The venue was a bit odd -- an online chat marking the 35th anniversary of the Watergate burglary -- but it produced one of the clearest admissions yet by Washington Post editor/reporter Bob Woodward that he was among the many who fumbled the ball on pre-war Iraqi WMDs. He also took issue with how a key Fred Thompson angle relating to Watergate is portrayed.

Woodward has written three books relating to the war, each one more critical of the effort than the previous one, but in the online chat at www.washingtonpost.com this afternoon he was asked about the media's performance while the run-up to the war was still underway.
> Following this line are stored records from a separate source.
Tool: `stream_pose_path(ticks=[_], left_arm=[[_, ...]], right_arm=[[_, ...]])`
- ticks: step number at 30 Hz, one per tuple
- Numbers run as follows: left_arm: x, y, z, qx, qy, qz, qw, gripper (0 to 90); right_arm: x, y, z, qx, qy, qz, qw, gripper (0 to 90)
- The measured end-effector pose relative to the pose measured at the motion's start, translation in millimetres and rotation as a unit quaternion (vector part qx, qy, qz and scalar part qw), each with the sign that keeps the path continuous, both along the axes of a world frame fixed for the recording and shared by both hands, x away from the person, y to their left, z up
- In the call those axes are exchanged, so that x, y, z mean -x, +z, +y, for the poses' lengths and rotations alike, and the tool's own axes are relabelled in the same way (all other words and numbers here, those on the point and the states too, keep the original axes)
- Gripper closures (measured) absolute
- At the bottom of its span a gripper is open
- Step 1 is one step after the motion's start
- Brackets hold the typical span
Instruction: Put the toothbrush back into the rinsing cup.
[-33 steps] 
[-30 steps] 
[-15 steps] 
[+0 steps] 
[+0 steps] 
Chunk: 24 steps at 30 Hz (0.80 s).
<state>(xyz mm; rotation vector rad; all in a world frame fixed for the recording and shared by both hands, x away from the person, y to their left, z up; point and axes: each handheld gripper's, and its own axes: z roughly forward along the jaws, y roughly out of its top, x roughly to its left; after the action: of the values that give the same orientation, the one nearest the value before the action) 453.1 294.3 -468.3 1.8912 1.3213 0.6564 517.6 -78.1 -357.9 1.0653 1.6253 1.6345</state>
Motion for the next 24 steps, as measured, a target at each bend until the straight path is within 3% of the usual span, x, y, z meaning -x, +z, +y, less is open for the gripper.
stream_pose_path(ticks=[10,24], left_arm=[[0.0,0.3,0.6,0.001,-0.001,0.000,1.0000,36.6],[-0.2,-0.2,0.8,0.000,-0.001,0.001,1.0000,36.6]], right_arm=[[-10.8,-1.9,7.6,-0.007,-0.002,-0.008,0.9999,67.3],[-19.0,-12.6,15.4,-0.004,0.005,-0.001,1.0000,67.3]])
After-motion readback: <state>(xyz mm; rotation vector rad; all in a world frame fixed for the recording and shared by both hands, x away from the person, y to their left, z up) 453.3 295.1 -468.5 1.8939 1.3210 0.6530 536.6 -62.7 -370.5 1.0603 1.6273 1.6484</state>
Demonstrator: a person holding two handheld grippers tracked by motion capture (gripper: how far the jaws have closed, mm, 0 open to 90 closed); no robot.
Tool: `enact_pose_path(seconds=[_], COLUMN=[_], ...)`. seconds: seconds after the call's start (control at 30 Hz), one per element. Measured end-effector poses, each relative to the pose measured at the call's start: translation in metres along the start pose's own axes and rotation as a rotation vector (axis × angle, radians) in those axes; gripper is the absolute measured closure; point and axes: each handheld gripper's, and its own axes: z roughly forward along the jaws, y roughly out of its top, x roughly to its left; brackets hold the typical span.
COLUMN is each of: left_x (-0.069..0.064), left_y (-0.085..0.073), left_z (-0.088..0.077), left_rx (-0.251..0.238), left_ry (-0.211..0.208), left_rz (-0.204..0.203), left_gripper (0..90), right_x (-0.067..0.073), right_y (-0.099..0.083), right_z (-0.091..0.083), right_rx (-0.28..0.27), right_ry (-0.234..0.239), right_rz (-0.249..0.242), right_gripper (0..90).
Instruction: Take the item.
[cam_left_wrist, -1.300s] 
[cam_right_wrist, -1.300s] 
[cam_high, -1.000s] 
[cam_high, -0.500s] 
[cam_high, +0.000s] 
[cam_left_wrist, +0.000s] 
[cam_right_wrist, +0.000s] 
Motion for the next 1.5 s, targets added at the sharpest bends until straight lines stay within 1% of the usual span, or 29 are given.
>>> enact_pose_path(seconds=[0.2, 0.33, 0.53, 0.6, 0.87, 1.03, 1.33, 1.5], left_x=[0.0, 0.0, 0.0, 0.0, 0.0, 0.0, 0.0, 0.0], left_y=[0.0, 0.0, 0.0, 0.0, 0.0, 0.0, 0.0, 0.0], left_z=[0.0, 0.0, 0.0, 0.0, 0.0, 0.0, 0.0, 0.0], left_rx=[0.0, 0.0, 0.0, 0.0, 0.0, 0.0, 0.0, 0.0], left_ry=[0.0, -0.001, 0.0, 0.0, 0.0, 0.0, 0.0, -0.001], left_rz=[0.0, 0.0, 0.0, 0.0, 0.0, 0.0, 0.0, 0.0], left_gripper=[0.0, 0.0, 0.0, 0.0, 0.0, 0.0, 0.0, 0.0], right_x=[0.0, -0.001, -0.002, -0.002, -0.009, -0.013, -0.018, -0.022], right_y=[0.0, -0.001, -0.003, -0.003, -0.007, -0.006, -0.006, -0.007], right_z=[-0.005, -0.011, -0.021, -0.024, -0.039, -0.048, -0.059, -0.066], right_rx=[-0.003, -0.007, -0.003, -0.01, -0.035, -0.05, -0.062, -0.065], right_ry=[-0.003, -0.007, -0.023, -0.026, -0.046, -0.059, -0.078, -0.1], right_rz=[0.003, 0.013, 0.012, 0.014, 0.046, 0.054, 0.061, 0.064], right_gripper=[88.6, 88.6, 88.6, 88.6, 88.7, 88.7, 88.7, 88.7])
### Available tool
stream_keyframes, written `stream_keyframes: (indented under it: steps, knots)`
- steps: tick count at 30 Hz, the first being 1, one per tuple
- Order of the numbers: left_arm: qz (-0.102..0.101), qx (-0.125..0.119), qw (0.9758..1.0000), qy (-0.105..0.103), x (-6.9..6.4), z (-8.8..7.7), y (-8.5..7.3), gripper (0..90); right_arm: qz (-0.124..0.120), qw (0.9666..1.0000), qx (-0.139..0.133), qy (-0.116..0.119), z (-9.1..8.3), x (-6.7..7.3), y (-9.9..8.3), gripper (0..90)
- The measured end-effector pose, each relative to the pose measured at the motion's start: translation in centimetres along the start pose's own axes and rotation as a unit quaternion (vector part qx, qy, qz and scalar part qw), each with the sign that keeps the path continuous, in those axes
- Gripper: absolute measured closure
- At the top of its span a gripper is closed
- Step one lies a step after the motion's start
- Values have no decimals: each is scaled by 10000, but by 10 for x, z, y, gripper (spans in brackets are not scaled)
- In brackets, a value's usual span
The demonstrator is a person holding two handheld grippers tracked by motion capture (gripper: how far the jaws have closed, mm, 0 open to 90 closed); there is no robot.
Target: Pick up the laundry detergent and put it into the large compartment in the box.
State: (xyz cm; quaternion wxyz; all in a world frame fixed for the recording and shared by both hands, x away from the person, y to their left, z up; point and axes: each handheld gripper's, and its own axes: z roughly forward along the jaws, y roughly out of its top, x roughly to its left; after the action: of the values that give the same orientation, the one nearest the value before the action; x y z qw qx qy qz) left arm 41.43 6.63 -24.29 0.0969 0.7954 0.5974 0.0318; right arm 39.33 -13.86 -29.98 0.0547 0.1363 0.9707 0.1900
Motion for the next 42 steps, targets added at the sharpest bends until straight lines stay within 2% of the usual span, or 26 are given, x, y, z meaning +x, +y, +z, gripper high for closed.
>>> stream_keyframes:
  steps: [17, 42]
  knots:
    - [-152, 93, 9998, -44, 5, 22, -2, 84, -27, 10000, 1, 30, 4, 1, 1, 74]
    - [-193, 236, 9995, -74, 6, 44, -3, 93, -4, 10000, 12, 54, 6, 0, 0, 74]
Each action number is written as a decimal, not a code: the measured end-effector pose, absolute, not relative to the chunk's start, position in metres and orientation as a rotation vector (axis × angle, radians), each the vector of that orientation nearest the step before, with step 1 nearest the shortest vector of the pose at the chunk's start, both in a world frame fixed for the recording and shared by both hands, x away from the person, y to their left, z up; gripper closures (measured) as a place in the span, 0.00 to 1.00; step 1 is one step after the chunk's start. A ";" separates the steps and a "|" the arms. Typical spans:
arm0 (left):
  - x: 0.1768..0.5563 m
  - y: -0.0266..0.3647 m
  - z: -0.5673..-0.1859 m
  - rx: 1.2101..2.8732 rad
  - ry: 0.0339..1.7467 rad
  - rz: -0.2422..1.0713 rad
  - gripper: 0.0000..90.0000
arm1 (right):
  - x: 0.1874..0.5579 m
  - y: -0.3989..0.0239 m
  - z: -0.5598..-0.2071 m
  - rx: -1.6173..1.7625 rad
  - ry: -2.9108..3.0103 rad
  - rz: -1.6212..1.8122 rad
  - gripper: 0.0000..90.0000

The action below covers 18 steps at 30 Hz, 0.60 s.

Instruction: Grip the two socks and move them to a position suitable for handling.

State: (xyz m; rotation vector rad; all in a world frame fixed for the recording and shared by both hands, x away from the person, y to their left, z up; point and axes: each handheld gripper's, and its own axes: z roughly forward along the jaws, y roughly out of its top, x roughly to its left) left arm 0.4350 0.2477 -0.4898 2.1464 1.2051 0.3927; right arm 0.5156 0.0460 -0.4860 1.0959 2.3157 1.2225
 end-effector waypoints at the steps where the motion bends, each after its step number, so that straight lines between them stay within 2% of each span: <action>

A reader from Rancho Mirage, Calif., asked: "In light of Watergate, why did the "investigative" branch of the press miss so badly on the Bush-Cheney spin machine to justify Iraq? Was the lesson of Watergate wasted, or was the press serving the country well?"

Woodward replied: "I think the press and I in particular should have been more aggressive in looking at the run-up to the Iraq war, and specifically the alleged intelligence that Iraq had weapons of mass destruction stockpiles. To answer the WMD question before the March 2003 invasion would have been a monumental task, but one that we should have undertaken more systematically."

Later, in response to a similar question, he added: "I think we've learned a lot from Watergate and from the handling of controversy and scandal in all the presidents' administrations since then. At the same time, as I said earlier, I wish everyone would be more aggressive -- the press and the Congress, and in developing a fuller system of accountability. Hopefully those in government also would see the value of transparency. Speaking openly and honestly gets issues out on the table, and as Nixon himself once said, 'it's the coverup that always matters.'"

Another reader asked about Fred Thompson, who was an attorney for the Watergate committee chaired by Sen. Sam Ervin and asked the crucial question about whether Nixon kept tape recordings.

Woodward replied: "First of all, when Fred Thompson -- who was the Republican cousel to the Senate Watergate committee -- asked Alexander Butterfield the question about possible tape recordings in the White House or Oval Office, Thompson, like a good lawyer, knew the answer -- because three days before the public testimony, lawyers and investigators for the committee got Butterfield to reveal the existence of the secret tape-recording system. Though Thompson seems to get public credit for asking this critical question, it was the work of others on the committee staff who dug out Butterfield's revelation in a lengthy interview on a hot Friday afternoon on July 13, 1973."

On another note, Woodward was asked if was really friends with Carl Bernstein (they have had their differences). He replied: "I just talked to him an hour ago, and we talk all the time and see each other regularly. He was down here visiting my wife Elsa and I last week while on his book tour for his Hillary Clinton excellent biography 'A Woman in Charge.' Carl and I indeed are friends and will always be friends. We look at lots of things very differently, but over the decades have become much closer."